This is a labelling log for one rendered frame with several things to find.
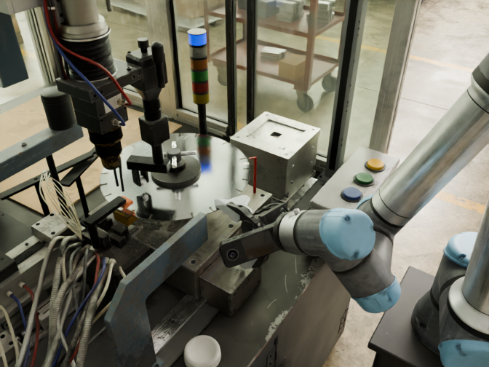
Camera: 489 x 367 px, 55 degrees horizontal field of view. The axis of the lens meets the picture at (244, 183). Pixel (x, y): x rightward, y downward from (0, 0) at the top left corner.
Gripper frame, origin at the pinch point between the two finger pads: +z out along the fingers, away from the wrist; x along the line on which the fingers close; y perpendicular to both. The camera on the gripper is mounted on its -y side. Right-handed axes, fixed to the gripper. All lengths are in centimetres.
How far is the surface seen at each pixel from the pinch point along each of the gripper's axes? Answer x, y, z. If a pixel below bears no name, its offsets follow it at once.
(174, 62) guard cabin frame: 44, 34, 53
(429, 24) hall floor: 28, 407, 200
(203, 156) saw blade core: 15.7, 8.8, 12.2
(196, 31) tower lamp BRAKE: 44, 23, 17
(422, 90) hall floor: -17, 268, 134
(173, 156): 18.5, -0.5, 7.6
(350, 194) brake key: -3.7, 27.9, -9.1
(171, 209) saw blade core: 9.4, -7.5, 2.9
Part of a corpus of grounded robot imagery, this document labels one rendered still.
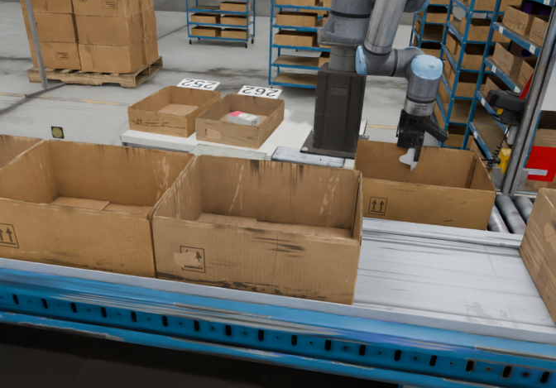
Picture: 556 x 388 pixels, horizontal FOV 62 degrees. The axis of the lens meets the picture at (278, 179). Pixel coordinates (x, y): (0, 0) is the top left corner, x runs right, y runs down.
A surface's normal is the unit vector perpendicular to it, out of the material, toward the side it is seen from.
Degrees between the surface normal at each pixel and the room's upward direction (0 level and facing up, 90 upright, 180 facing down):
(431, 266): 0
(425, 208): 91
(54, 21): 91
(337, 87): 90
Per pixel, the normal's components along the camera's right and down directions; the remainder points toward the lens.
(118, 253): -0.15, 0.46
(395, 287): 0.04, -0.89

★ ★ ★ ★

» DESCRIPTION OF THE TASK
Looking at the entries above, work out how many lines include the word "blade" and reply with that number alone.

» SOLUTION
2